Na usina de Angra 3, somente os funcionários da manutenção de equipamentos estão na ativa

Idiana Tomazelli / ANGRA DOS REIS, O Estado de S. Paulo

16 de janeiro de 2016 | 20h00

As demissões no estaleiro Brasfels foram mais um golpe na economia de uma cidade já combalida pela paralisação das obras da Usina Nuclear de Angra 3, no fim de setembro de 2015, que entrou no radar da Lava Jato, da Polícia Federal, em julho. A suspensão das atividades deixou aproximadamente 2 mil trabalhadores da construção civil de braços cruzados desde o início de outubro, segundo informações do sindicato local fornecidas à prefeitura de Angra dos Reis, no litoral sul do Rio.

A história de Angra 3, a terceira usina nuclear do País, é repleta de idas e vindas. A obra foi paralisada pela primeira vez ainda na década de 80. Com aval para a retomada em 2007, o projeto teve aprovado empréstimo de R$ 6,1 bilhões do Banco Nacional de Desenvolvimento Econômico e Social (BNDES) em 2010 e viu seus custos crescerem e o cronograma atrasar até virar alvo da Lava Jato.

O Estado visitou o canteiro de obras de Angra 3 em dezembro. Guindastes e máquinas de grande porte estão parados. Apenas funcionários que fazem a manutenção dos equipamentos seguem trabalhando. Algumas edificações, como salas de controle, estão prontas, mas o compartimento principal, onde ficará o reator – coração de uma usina nuclear –, ficou pela metade. Outros prédios previstos no projeto estão apenas na fundação.

A previsão anterior de inauguração, 2018, torna-se cada vez mais inatingível. Segundo dados disponíveis na internet pela Eletronuclear, subsidiária da Eletrobrás responsável pela operação das usinas nucleares, 58,4% do empreendimento foi concluído até setembro, ao custo de R$ 5,3 bilhões (o total do investimento deverá chegar a R$ 14,8 bilhões). A empresa afirma que a paralisação se deve à falta de recursos financeiros e não há previsão para a retomada das obras até que essa questão seja solucionada.
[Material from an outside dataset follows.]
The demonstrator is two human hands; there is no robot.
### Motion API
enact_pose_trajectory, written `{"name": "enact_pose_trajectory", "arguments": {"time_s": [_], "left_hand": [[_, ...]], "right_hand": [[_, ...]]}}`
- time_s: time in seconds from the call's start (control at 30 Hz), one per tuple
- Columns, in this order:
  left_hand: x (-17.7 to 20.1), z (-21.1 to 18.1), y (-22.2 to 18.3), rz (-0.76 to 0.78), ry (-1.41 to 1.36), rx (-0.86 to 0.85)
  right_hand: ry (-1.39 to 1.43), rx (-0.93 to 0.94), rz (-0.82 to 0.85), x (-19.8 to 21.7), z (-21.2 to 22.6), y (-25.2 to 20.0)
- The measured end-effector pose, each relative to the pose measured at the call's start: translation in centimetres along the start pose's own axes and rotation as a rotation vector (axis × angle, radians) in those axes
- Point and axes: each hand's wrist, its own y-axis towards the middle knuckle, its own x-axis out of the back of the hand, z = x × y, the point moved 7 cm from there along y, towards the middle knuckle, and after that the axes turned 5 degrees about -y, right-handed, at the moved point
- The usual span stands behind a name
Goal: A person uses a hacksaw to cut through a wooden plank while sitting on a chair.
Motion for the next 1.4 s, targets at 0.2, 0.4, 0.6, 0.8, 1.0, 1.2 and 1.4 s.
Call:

As obras já caminhavam a passos lentos quando a Lava Jato chegou à Eletronuclear. Segundo a Polícia Federal, um esquema de corrupção envolvendo ex-membros da cúpula da Eletronuclear e executivos das construtoras que integram o consórcio Angramon (Odebrecht, Queiroz Galvão, Camargo Corrêa, Andrade Gutierrez, Techint, UTC Engenharia e EBE) teria resultado em pagamentos de propina e favorecimento em licitações.

Entre os denunciados à Justiça está Othon Luiz Pinheiro da Silva, que presidiu a Eletronuclear até abril de 2015, quando foi afastado após as primeiras suspeitas. Ele foi detido em julho e passou a cumprir prisão domiciliar em dezembro. A Eletronuclear diz que sindicâncias internas não constataram envolvimento de atuais ou ex-funcionários no esquema.

Mais uma vez parada no tempo, a obra de Angra 3 também passou a abastecer menos os cofres da prefeitura. Desde o início de 2015, a média mensal de ISS pago pela Eletronuclear caiu de R$ 2,8 milhões para R$ 2,3 milhões. No total, a Secretaria Municipal de Fazenda estima que deixou de arrecadar R$ 3,5 milhões até novembro.

“A gente vive aqui de Angra 3, da pesca, do comércio, da construção naval e do porto. Se uma dessas falha, com certeza há uma lacuna, e essa lacuna prejudica, e muito, nossa população”, afirma o secretário municipal de Atividades Econômicas, Marcelo Oliveira.

Com duas de suas principais atividades econômicas dando sinais de curto-circuito, Angra teme trilhar pelo mesmo caminho que Itaboraí, na região metropolitana do Rio, onde a interrupção das principais obras do Complexo Petroquímico do Rio de Janeiro (Comperj) resultou em milhares de desempregados e um imenso problema social.